*TASK PROMPT:* For every record, give an exact copy that has no pictures in it.
= = =
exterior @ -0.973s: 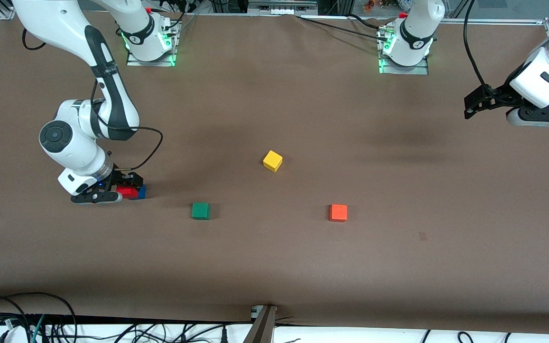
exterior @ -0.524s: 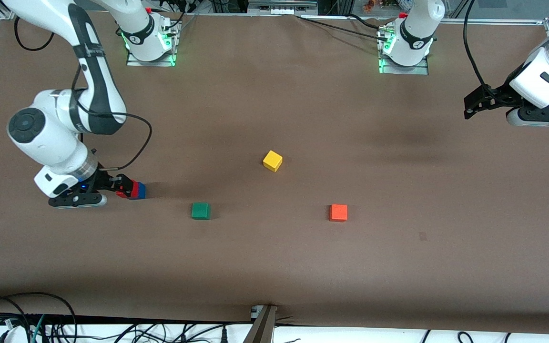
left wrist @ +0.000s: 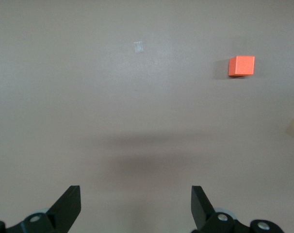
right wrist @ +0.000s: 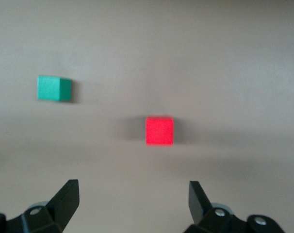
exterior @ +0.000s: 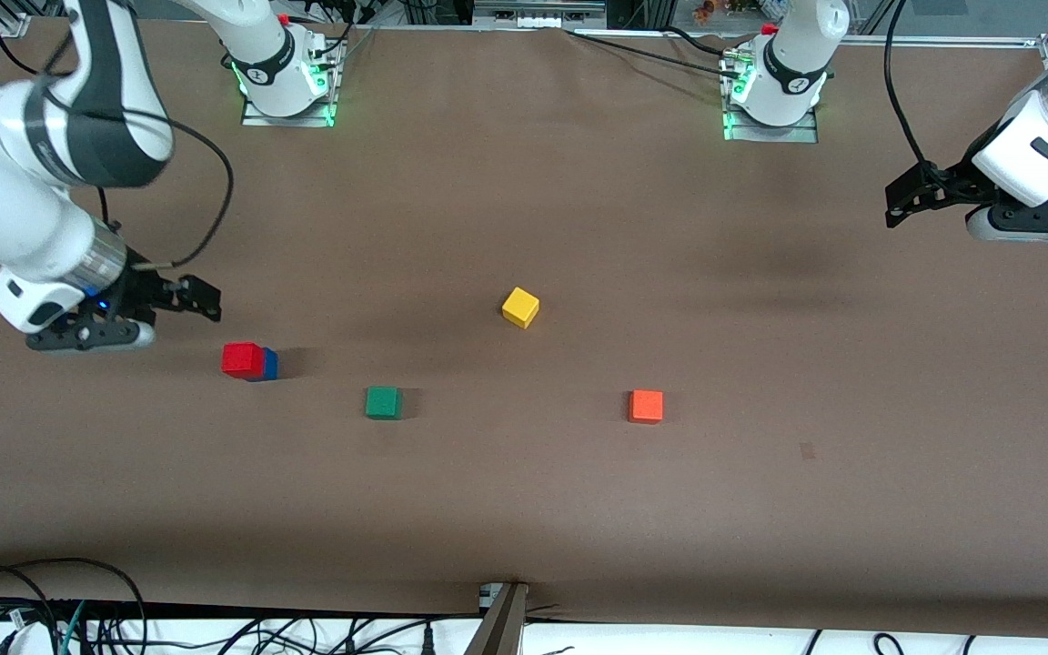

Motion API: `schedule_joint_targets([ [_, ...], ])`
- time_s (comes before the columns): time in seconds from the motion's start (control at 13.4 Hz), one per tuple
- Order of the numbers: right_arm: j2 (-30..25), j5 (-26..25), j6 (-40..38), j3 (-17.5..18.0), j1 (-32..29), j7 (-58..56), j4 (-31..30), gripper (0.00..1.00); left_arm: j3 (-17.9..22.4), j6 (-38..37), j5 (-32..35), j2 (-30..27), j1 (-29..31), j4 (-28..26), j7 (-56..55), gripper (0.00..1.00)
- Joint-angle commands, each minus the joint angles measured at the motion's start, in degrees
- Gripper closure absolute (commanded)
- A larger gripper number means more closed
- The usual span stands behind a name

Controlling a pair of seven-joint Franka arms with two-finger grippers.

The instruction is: Pass red block to right arm, stack on blue

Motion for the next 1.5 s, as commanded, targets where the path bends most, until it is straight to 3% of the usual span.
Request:
schedule_joint_targets([
  [0.0, -6.65, -1.5, -7.46, -0.08, -0.05, 0.98, -0.76, 0.0, -0.1, -0.27, 0.77, 0.66, -0.05, 1.32, 0.34, 0.0],
  [0.22, -7.81, -2.82, -14.4, 0.27, -1.79, 0.63, 2.82, 0.0, -0.1, -0.27, 0.77, 0.66, -0.05, 1.32, 0.34, 0.0],
  [0.37, -7.63, -3.52, -20.04, 4.03, -6.88, 0.19, 7.4, 0.0, -0.1, -0.27, 0.77, 0.57, -0.05, 1.32, 0.34, 0.0],
  [0.52, -8.07, -3.79, -21.45, 8.6, -11.81, -0.34, 7.51, 0.0, -0.19, -0.27, 0.77, 0.66, -0.05, 1.32, 0.34, 0.0],
  [0.6, -8.33, -3.79, -22.25, 9.23, -12.52, -0.34, 7.51, 0.0, -0.1, -0.27, 0.77, 0.57, -0.05, 1.32, 0.34, 0.0],
  [1.42, -8.07, -4.93, -23.92, 9.68, -12.09, -2.36, 10.14, 0.0, -0.1, -0.27, 0.77, 0.66, -0.05, 1.32, 0.43, 0.0],
])
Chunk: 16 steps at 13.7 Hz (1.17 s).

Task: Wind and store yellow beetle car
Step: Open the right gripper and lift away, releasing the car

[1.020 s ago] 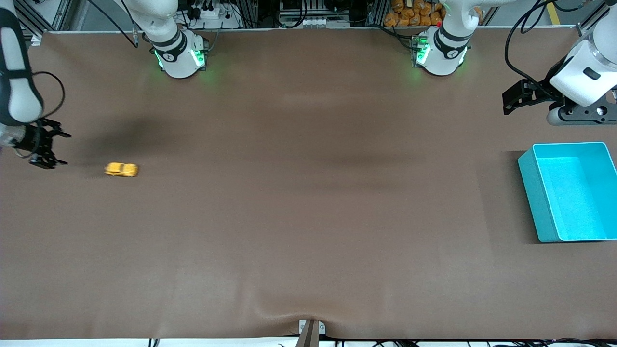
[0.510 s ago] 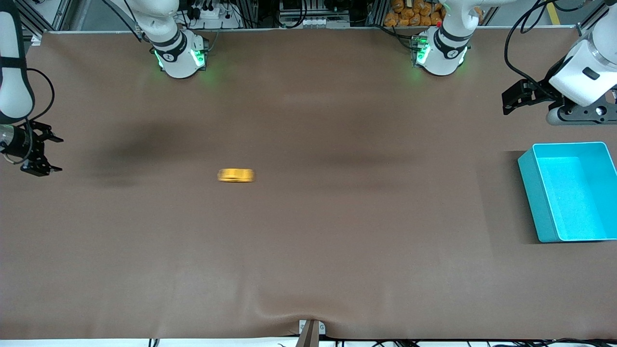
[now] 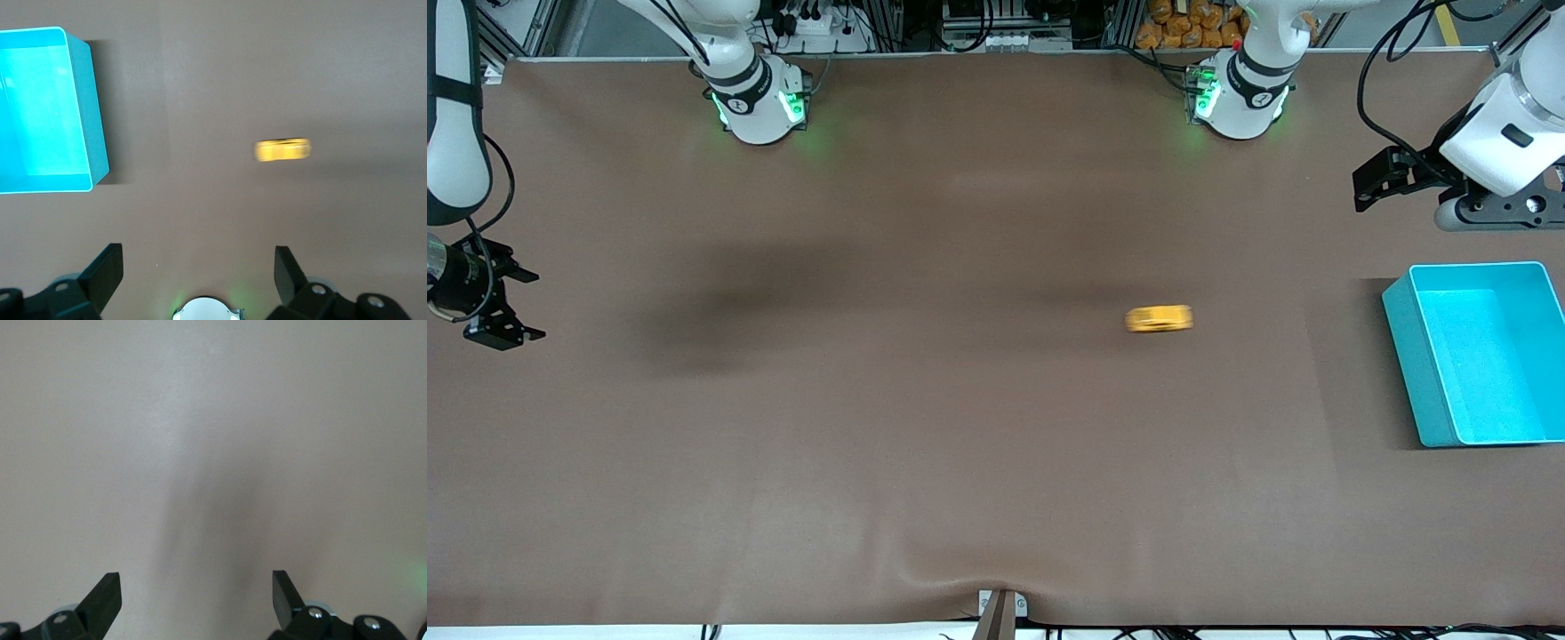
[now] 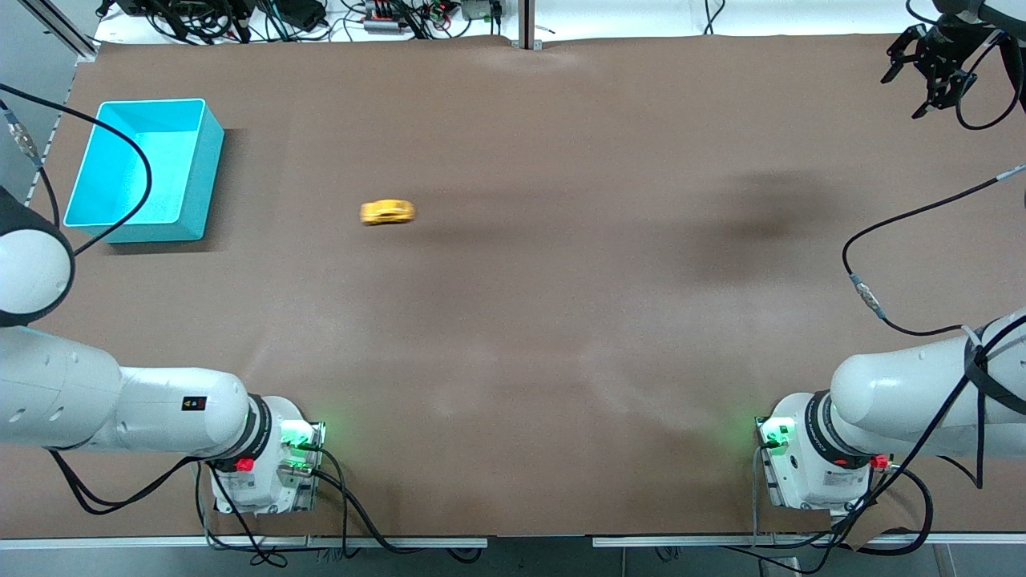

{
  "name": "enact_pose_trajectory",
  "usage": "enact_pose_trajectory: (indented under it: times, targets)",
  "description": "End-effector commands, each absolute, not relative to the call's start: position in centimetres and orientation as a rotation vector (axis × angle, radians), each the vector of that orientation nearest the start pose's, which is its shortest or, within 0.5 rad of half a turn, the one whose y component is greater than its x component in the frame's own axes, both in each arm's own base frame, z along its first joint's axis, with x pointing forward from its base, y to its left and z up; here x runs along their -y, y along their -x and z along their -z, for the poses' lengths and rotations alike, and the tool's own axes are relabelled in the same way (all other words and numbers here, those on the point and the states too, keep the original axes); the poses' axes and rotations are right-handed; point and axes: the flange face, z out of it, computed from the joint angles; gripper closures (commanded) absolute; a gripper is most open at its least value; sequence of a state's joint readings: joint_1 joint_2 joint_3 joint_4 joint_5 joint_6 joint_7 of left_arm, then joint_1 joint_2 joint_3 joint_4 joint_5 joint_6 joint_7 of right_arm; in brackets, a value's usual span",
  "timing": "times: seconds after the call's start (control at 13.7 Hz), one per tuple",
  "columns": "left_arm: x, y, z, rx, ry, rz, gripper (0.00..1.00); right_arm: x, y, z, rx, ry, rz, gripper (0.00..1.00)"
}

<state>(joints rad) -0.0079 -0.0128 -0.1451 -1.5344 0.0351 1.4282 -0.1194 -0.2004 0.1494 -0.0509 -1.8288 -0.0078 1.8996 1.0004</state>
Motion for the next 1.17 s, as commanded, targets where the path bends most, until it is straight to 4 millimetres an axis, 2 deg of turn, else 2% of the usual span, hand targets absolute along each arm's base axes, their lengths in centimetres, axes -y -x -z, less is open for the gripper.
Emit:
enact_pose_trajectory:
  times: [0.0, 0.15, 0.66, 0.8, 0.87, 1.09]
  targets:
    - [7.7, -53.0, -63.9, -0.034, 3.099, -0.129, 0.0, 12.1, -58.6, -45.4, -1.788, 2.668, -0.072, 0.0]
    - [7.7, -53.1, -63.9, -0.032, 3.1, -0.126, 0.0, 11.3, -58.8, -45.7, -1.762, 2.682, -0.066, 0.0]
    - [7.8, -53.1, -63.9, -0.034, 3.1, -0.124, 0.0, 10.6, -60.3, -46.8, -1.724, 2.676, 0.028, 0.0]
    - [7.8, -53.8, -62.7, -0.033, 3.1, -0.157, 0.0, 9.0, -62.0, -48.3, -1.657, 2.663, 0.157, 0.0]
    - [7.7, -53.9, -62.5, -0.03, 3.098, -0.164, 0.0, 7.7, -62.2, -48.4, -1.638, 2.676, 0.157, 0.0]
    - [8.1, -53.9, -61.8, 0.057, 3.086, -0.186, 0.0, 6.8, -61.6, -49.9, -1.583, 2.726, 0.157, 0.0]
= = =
*SOLVED EXERCISE:*
exterior @ -0.973s: 
exterior @ -0.524s: 
left wrist @ +0.000s: 
right wrist @ +0.000s: 
exterior @ +0.000s: 

Motion API: `schedule_joint_targets([ [_, ...], ])`
- time_s (comes before the columns): time in seconds from the motion's start (control at 13.4 Hz), one per tuple
- Order of the numbers: right_arm: j2 (-30..25), j5 (-26..25), j6 (-40..38), j3 (-17.5..18.0), j1 (-32..29), j7 (-58..56), j4 (-31..30), gripper (0.00..1.00); left_arm: j3 (-17.9..22.4), j6 (-38..37), j5 (-32..35), j2 (-30..27), j1 (-29..31), j4 (-28..26), j7 (-56..55), gripper (0.00..1.00)
- Joint-angle commands, each minus the joint angles measured at the motion's start, in degrees
- Gripper closure absolute (commanded)
- A larger gripper number means more closed
- The usual span stands behind a name

Controlling a pair of seven-joint Franka arms with two-finger grippers.

The instruction is: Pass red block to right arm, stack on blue

Motion for the next 1.5 s, as commanded, targets where the path bends most, until it is straight to 3% of the usual span.
Request:
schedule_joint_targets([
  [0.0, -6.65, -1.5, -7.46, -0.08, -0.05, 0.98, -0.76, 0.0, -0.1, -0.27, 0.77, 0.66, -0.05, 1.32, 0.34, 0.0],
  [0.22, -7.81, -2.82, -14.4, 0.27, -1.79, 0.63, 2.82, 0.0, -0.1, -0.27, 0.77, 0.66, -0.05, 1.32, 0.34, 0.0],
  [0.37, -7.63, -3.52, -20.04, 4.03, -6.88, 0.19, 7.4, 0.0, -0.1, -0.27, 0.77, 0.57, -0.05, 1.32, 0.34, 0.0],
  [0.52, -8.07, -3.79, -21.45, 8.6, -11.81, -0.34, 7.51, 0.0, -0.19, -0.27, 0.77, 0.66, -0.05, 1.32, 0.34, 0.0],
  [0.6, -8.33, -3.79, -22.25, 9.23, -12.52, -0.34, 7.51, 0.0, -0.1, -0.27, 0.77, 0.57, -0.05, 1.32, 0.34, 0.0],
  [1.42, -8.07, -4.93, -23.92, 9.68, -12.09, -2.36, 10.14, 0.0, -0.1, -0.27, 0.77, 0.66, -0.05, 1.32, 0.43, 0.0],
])
Chunk: 16 steps at 13.7 Hz (1.17 s).

Task: Wind and store yellow beetle car
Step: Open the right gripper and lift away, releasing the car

[1.020 s ago] 
[0.510 s ago] 
[now] 
[now] 

{
  "name": "enact_pose_trajectory",
  "usage": "enact_pose_trajectory: (indented under it: times, targets)",
  "description": "End-effector commands, each absolute, not relative to the call's start: position in centimetres and orientation as a rotation vector (axis × angle, radians), each the vector of that orientation nearest the start pose's, which is its shortest or, within 0.5 rad of half a turn, the one whose y component is greater than its x component in the frame's own axes, both in each arm's own base frame, z along its first joint's axis, with x pointing forward from its base, y to its left and z up; here x runs along their -y, y along their -x and z along their -z, for the poses' lengths and rotations alike, and the tool's own axes are relabelled in the same way (all other words and numbers here, those on the point and the states too, keep the original axes); the poses' axes and rotations are right-handed; point and axes: the flange face, z out of it, computed from the joint angles; gripper closures (commanded) absolute; a gripper is most open at its least value; sequence of a state's joint readings: joint_1 joint_2 joint_3 joint_4 joint_5 joint_6 joint_7 of left_arm, then joint_1 joint_2 joint_3 joint_4 joint_5 joint_6 joint_7 of right_arm; in brackets, a value's usual span",
  "timing": "times: seconds after the call's start (control at 13.7 Hz), one per tuple",
  "columns": "left_arm: x, y, z, rx, ry, rz, gripper (0.00..1.00); right_arm: x, y, z, rx, ry, rz, gripper (0.00..1.00)"
}

<state>(joints rad) -0.0079 -0.0128 -0.1451 -1.5344 0.0351 1.4282 -0.1194 -0.2004 0.1494 -0.0509 -1.8288 -0.0078 1.8996 1.0004</state>
Motion for the next 1.17 s, as commanded, targets where the path bends most, until it is straight to 4 millimetres an axis, 2 deg of turn, else 2% of the usual span, hand targets absolute along each arm's base axes, their lengths in centimetres, axes -y -x -z, less is open for the gripper.
Emit:
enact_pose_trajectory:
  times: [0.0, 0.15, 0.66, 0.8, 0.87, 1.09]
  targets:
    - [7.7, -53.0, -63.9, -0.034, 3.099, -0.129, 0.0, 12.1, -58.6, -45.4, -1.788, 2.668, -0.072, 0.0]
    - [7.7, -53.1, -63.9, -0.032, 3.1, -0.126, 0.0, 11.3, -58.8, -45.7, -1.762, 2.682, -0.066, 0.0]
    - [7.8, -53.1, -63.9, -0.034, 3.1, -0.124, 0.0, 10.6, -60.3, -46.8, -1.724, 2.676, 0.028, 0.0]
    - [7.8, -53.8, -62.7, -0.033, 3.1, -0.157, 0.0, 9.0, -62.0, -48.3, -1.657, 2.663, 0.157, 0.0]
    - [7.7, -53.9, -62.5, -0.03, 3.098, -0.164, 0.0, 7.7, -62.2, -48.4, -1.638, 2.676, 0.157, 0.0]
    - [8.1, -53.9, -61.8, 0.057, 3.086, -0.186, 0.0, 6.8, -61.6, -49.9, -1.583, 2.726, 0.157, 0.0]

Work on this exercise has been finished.